Was will man mehr, als dass wir uns wohl fühlen und zufrieden sind darüber, dass hier alles seinen geordneten Gang geht. Ob wirklich ab und zu eine Liste der registrierten Parkplätze ausgedruckt und von einem Ordnungshüter draussen vor der Tür im Regen überprüft wird, wagen wir erheblich zu bezweifeln. Wie soll der wissen, ob nicht jemand, der sich seinen Platzplatz registrierte, vor kurzem wegfuhr und von einem illegalen Falschparker, einem Schmarotzer des Systems sozusagen, klamm-heimlich ersetzt wurde? Bevor dieses System eingeführt wurde, mussten Besuche des OxyGyms, um kostenlos parken zu können, einen Werbeaufkleber auf ihrem Auto anbringen. Wahrscheinlich sprach sich dieser Trick in Falschparkerkreisen bald herum, und der ein oder andere Halunke liess sich einfach von einem guten Freund so einen Aufkleber billig besorgen, ganz ohne wirklich Mitglied im Club der Legalparker zu sein. Geht jetzt nicht mehr, ist lange schon abgeschafft und ersetzt durch die beschriebene narren- und fälschungssichere Softwarelösung.
Die Parkplätze sind sorgsam beschriftet mit dem Namen des Fitnesscenters. Bei der Migros gegenüber zu parken kostet hingegen die Unsumme von 1.00 CHF. Da ist die Versuchung schon gross, sich durch gemeines Falschparken eine goldene Nase zu verdienen, was wiederum mit dieser Software erfolgreich bekämpft zu werden scheint. Faszinierend, wie alles zusammenspielt: Die Zufriedenheit der Besucher und Einhaltung der Parkvorschriften. Auch ich drücke weiter fleissig die Nummer meines Parkplatzes und lasse mich durch ein „Sie sind jetzt registriert“ beglücken. Placebo-Software? Find ich gut!

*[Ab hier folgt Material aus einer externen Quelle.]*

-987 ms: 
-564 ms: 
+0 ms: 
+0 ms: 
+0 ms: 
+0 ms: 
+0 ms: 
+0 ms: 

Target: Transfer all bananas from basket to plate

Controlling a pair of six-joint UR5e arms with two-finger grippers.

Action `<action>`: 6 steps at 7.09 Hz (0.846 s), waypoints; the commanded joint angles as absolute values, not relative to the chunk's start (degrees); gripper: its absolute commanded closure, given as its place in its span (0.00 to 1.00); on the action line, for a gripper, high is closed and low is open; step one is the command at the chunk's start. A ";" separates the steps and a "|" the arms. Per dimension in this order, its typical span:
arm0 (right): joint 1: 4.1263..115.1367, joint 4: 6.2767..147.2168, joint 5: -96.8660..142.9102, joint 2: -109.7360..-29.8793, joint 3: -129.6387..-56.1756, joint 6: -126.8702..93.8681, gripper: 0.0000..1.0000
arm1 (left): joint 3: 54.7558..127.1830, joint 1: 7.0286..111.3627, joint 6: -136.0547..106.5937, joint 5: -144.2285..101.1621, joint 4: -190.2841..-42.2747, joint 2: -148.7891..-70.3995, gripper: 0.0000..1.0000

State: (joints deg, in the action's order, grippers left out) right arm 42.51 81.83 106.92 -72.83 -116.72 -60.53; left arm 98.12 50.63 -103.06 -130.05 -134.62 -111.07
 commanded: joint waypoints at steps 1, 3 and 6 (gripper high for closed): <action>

November 10th, 2009 at 21:06
Kann mir jemand mal erklären, wieso es vor dem Fitness-Studio überhaupt Auto-Parkplätze braucht? Ein gesunder Mensch, der sich fit halten will, kann ja auch auf eine etwas gesündere Weise als mit dem Auto zum Fitnessen fahren oder gehen, nicht wahr? Siehe auch dieses Bild und denke nach: http://bilder.net/rolltreppe,fitnesstudio.jpg .
Bei Veloständern fiele dann auch die Überlegung zur Software weg, da durchschnittlich mnemotechnisch begabte Leute noch viel weniger die alljährlich wechselnde Velovignettennummer auswendig lernen können (und wollen) als etwas dauerhaftes wie eine Telefon- oder eine Autonummer. Und Dauerparkierer im Veloständer stören auch nicht so sehr, als dass man dagegen elektronische Tricks erfinden müsste.